Linebackers and pass rushers will need to be careful not to let an explosive Colts running game, and that could slow the pass rush to give luck and the Colts offensive weapons to pick apart opposing defenses. On top of that, probably Luck’s biggest flaw is his tendency to hold on to the ball too long, a way to fix that is to give him a talented check down who can create yards after the catch, like a particular running back out of Oklahoma or Stanford.

A quicker passing game with check downs combined with a reliable running game would help the pass protection that will most likely take a step forward on its own with the development of the young blockers under the second season of Coach Philbin’s blocking scheme.

Now, let’s say you still think it’s worth an early round lineman to solidify the protection around Luck, who would you choose? Lamp? Robinson? Ramcyzk or Bolles?

With three players on the roster with success at right tackle, specifically the impressive Clark, drafting a right side tackle here might be a complete waste. Lamp is a phenomenal prospect and would be an improvement over whoever the Colts would start at right guard, but with a plethora of needs on defense, best player available is the mantra Ballard and co. will be employing.

I cannot see a combination of 14 players picked ahead of the Colts that would leave any of those  prospects being the best player on the board. Therefore, those prospects wouldn’t be the best talent available, and it wouldn’t be the most glaring need.

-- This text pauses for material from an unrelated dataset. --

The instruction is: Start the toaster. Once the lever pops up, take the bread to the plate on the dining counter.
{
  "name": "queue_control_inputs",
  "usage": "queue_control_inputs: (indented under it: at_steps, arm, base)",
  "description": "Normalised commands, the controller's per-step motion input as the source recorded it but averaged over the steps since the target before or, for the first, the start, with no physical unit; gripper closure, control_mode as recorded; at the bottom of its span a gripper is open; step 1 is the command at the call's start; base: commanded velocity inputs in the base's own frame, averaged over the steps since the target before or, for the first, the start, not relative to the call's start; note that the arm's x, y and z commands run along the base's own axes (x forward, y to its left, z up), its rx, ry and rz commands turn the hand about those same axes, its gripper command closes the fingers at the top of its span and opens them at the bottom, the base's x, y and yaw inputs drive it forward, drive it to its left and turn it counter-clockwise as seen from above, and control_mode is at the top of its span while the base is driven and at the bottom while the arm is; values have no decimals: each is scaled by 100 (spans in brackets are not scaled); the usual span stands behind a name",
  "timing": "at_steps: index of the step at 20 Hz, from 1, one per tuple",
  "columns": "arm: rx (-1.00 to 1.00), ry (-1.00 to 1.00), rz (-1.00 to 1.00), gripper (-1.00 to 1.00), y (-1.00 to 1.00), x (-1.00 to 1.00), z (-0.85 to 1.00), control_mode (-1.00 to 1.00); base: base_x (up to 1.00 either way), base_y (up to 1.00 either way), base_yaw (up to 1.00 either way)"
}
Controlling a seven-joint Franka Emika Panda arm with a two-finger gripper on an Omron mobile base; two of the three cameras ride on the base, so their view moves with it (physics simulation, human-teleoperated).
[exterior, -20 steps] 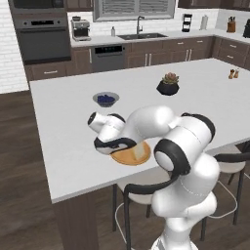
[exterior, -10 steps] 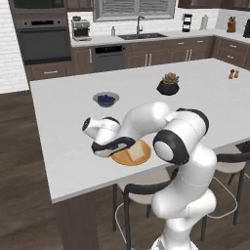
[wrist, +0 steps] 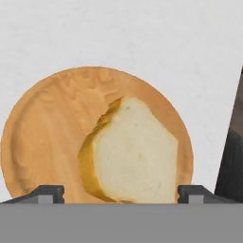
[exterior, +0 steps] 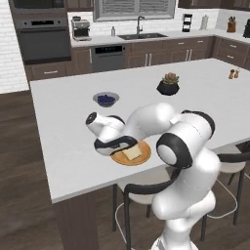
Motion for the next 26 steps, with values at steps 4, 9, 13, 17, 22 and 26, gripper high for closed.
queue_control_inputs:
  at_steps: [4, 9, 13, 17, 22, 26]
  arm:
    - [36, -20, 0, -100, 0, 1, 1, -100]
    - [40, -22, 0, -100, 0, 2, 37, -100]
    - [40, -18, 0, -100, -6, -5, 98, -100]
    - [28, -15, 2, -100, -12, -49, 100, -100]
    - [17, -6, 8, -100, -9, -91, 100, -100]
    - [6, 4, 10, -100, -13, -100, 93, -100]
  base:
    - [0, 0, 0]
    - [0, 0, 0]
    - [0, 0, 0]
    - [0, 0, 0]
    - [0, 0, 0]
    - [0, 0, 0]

On top of that, it probably wouldn’t have the most impact since the Colts would still need more explosive running backs to talk advantage of the holes created by the line. After the first round, unless a top prospect falls to the Colts, it probably wouldn’t be worth it until day 3 in the draft. This draft is being lauded as the deepest drafts for defensive backs, pass rushers, and running backs.

But it is the opposite for the offensive lineman prospects. Daniel Jeremiah of NFL Network was told by an NFL that this is the worst class in 15 years.

A better debate is, should the Ballard take a running back first round or focus on defense? In my opinion, either would be helpful, as long as it was the best talent on the board. I think the gap between the corner that will be available to the Colts at 15 and ones that should be available in the second round is very small.

So passing on a first round defensive back wouldn’t be a bad move. Now edge rusher is stacked, and with the moves made in free agency, a situational pass rusher could be a good move as well. If  McCaffrey was available at 15, and he was the best player on the board, I would be okay taking him.

After that, adding a second round corner along with a 4th round corner with a 3rd round back would be a good haul in my mind. If they went with guys like Joe Mixon or Alvin Kamara in the second, Kareem Hunt or Marlon Mack in the 3rd or 4th would be suitable as well. Remember that a good running game will also help the defense, and Chuck loves (to a fault) his time of possession stats.

In the end, the Colts have a lot of options in the 2017 NFL, and it isn’t crazy to think the Colts could be a double digit win team. And even win a playoff game or two this year.

However, adding any lineman early on in the NFL draft is utterly a waste of a pick. The Colts need to trust the progression the line made last year. With a healthy offensive unit next year, the Colts could be in the top 10 in total offense.